Task goal:
Filter the entries for the word "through". Copy each line that has it.

The data:
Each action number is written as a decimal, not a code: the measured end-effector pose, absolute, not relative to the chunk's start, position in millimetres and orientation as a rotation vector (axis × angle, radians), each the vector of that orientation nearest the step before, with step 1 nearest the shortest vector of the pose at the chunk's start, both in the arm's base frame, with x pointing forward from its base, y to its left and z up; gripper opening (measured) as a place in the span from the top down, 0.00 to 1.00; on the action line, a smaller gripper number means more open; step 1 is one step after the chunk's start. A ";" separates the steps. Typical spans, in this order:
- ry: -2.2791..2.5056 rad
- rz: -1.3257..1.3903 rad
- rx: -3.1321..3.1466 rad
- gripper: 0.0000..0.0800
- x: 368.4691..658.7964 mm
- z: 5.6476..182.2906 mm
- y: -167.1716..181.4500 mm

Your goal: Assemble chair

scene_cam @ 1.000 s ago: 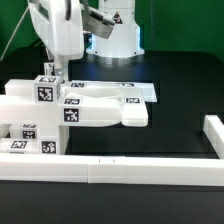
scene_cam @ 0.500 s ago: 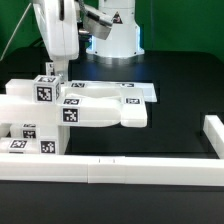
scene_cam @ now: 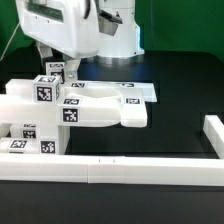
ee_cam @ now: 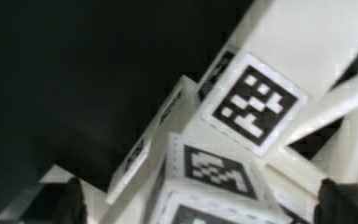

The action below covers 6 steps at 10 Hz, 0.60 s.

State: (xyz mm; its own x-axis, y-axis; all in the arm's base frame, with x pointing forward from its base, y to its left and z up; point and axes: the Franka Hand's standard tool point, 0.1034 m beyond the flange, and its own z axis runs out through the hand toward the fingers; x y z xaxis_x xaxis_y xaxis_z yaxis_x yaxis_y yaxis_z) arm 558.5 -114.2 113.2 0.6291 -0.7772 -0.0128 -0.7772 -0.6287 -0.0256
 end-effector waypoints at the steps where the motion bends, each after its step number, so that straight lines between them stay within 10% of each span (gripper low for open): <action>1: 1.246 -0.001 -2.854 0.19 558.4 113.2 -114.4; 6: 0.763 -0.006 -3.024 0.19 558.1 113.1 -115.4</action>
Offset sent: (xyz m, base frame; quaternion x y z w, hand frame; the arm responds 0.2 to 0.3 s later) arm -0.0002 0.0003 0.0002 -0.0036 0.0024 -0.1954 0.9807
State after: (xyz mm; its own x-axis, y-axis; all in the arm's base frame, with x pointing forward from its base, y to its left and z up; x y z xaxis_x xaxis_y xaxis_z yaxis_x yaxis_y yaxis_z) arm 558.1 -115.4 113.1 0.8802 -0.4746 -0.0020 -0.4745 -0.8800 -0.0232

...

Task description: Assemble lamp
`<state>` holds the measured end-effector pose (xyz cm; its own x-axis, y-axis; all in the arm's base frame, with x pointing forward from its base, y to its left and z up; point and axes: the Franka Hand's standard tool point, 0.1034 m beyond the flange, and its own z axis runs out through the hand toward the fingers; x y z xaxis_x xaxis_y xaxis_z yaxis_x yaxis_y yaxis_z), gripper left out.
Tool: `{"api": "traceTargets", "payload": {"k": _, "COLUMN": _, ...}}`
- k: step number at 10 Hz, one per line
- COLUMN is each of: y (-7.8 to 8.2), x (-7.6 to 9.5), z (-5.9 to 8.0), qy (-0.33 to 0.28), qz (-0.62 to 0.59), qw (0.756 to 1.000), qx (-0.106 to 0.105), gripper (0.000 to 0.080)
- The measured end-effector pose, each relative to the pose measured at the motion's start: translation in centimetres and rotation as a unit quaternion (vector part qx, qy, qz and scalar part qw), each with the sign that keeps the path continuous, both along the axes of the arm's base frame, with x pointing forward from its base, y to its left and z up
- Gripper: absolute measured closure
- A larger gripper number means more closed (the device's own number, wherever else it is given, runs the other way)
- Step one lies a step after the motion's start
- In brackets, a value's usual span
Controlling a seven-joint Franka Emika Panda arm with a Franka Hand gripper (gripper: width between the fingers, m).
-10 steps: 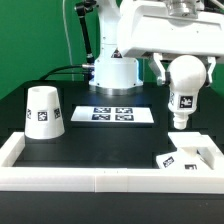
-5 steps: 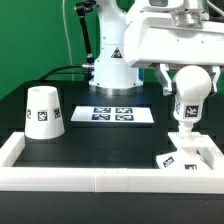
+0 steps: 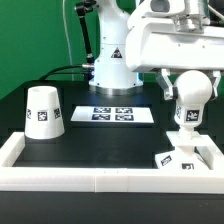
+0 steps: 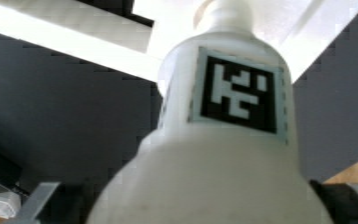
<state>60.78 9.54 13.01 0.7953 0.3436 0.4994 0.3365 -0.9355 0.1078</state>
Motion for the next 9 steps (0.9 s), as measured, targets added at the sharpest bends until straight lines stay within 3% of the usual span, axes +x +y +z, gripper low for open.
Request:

Answer for this exercise:
State: (xyz mm; its own x-axis, y-axis; all in the arm's base frame, with x pointing forward from its base, y to its left and z up; point and axes: the Franka Hand's standard tool point, 0.1034 m beyond the flange, and its own z axis runs out through the hand toward the fingers; x y z xaxis_x xaxis_y xaxis_z yaxis_x yaxis_y yaxis_z) arm 558.5 -114.2 113.2 0.6291 -0.7772 -0.0128 -0.7772 -0.6287 -0.0256
`<state>` holds the measured end-effector pose (xyz cm; its own x-axis, y-axis; all in the arm's base frame, with x pointing forward from its base, y to its left and z up; point and axes: the Franka Hand's standard tool point, 0.1034 m beyond the flange, and its own z axis runs out through the hand toward the fingers; x y z xaxis_x xaxis_y xaxis_z yaxis_x yaxis_y yaxis_z), gripper left out.

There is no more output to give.